[Saved entries]
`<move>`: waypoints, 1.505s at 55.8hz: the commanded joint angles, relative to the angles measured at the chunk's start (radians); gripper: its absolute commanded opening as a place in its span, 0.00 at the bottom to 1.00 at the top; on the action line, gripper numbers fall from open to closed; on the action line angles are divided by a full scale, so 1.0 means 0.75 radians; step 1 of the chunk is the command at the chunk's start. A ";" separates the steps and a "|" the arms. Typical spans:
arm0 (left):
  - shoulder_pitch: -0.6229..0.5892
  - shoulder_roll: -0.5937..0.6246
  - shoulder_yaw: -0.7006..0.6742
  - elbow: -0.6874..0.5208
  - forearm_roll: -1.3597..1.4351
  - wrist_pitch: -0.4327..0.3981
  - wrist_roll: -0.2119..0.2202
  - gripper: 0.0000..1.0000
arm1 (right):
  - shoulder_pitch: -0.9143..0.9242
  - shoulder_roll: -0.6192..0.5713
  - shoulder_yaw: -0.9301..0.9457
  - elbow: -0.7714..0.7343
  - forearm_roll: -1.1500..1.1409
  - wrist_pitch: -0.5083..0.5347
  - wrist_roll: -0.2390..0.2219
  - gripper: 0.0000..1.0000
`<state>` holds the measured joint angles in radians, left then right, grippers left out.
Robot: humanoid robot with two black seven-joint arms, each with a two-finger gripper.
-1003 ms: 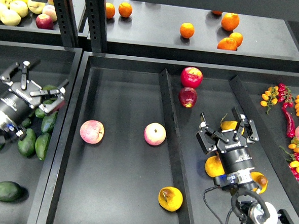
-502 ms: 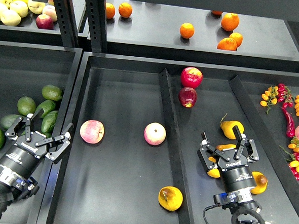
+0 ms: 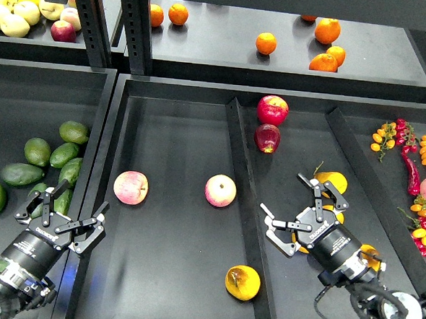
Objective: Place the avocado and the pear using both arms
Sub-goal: 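Move the right gripper down to the yellow pear in the middle bin, then close the right gripper around the yellow pear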
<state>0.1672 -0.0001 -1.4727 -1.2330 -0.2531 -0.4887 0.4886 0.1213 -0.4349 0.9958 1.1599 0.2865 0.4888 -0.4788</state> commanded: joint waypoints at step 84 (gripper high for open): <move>0.002 0.000 0.031 0.014 0.004 0.000 0.000 0.99 | 0.168 0.167 -0.358 -0.438 -0.458 0.000 -0.013 0.99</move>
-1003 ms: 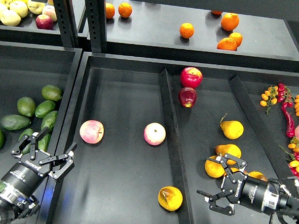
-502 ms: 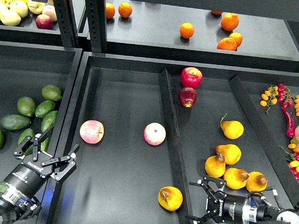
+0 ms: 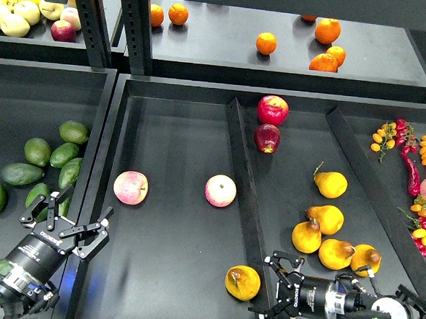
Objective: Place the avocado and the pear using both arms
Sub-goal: 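Close the right gripper around the yellow pear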
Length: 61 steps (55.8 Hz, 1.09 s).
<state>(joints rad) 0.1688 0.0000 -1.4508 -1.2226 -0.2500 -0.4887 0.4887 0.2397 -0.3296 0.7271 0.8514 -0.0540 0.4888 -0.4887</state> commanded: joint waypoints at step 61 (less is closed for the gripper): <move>0.004 0.000 0.008 0.022 0.002 0.000 0.000 0.99 | 0.030 0.159 0.033 -0.170 -0.004 -0.044 0.000 0.50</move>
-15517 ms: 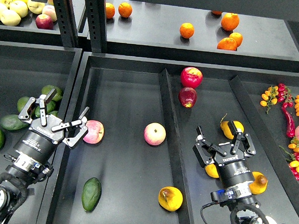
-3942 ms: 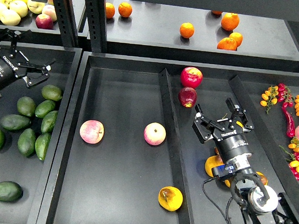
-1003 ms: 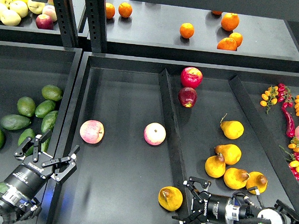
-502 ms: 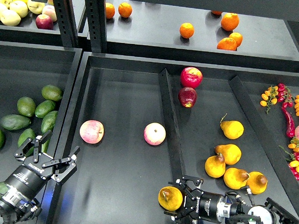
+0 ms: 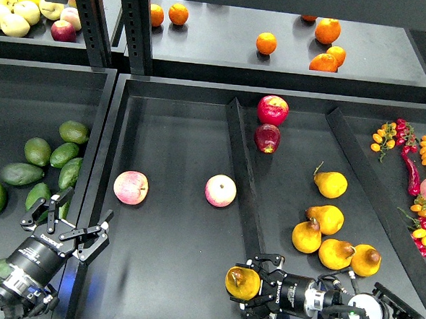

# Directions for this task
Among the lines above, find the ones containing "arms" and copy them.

# Answer to this problem
`<move>`: waypoints, 1.505s at 55.8hz: the commanded joint angles, relative to the angles measured at the chunk's start (radians); gripper: its absolute commanded opening as a place in its span, 0.00 at the bottom to 1.00 at the top; on the action line, gripper numbers fall from open to closed; on the action line angles are divided by a full scale, so 1.0 means 0.75 radians; step 1 of the chunk is the command at the chunk's start. A ";" separates the steps and a "|" the arms. Typical spans:
Robot: humanoid robot with two black seven-joint arms, each with a two-finger gripper.
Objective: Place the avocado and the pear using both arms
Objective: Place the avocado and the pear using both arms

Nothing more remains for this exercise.